#### Work to complete
Reproduce the entries below exactly, but only from the line containing "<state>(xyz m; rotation" to the line containing "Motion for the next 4", inclusive.

#### Task material
____

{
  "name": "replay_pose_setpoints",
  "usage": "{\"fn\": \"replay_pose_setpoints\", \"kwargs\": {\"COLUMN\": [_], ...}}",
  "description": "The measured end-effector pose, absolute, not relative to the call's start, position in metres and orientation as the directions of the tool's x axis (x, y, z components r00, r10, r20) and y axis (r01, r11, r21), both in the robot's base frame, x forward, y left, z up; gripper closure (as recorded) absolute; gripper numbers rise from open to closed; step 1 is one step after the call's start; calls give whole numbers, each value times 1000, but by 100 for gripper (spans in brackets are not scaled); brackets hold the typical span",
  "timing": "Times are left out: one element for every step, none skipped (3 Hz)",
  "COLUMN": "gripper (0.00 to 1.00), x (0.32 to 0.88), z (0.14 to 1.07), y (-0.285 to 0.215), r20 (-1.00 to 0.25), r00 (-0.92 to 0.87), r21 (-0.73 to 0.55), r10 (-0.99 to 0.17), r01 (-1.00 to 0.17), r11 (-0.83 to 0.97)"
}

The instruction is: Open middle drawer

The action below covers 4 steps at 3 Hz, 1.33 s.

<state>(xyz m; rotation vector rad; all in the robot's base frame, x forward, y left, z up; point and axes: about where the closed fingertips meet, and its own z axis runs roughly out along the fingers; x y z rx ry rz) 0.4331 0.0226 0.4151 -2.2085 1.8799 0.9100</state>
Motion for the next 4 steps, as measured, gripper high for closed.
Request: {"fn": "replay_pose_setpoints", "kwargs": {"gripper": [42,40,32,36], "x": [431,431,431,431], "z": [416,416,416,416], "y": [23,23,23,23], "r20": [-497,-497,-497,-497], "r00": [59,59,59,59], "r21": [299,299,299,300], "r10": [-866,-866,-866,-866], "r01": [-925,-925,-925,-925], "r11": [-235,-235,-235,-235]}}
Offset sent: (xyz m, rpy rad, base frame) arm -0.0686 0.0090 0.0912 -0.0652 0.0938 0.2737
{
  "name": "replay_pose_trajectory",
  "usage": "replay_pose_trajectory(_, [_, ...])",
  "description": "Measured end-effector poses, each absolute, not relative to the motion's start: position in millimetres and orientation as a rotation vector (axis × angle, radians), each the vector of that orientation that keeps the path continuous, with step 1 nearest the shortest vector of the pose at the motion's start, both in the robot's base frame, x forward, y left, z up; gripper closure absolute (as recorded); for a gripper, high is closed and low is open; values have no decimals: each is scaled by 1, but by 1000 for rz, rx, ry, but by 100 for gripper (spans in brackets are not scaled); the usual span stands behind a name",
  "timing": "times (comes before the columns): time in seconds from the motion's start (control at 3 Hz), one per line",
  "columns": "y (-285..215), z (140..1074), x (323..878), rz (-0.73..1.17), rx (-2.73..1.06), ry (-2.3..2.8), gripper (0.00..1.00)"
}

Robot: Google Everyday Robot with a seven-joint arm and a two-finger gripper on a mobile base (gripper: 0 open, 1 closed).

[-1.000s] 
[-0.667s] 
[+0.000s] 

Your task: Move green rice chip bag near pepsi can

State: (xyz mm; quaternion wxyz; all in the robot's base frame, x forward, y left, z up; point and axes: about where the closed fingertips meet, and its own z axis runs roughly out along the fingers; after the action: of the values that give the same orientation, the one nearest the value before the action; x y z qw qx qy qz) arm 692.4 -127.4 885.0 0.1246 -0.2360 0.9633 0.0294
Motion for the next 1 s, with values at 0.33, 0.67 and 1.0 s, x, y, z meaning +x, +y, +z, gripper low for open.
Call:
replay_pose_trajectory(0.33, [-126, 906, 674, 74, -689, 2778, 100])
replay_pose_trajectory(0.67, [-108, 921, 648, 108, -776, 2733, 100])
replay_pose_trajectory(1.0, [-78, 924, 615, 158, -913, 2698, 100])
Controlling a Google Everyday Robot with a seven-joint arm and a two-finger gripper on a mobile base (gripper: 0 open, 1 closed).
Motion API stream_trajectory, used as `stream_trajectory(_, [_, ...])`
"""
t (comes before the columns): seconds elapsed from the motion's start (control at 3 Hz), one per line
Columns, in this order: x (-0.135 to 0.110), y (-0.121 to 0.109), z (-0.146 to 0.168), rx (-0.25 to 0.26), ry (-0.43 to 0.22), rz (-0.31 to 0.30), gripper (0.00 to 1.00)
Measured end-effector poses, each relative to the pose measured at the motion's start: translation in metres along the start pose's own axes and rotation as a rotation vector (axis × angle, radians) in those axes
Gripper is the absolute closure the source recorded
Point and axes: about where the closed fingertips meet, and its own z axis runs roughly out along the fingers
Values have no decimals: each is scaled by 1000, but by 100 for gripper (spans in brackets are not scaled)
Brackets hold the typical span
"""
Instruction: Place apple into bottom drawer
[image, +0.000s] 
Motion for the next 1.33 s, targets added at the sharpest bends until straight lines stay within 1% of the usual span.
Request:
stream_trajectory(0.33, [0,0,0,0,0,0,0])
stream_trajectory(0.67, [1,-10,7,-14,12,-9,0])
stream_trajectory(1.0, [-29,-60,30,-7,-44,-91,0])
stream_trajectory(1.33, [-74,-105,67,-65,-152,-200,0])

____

#### Output of the task
<state>(xyz m; rotation vector rad; all in the robot's base frame, x forward, y left, z up; point and axes: about where the closed fingertips meet, and its own z axis runs roughly out along the fingers; x y z rx ry rz) 0.4331 0.0226 0.4151 -2.2085 1.8799 0.9100</state>
Motion for the next 4 steps, as measured, gripper high for closed.

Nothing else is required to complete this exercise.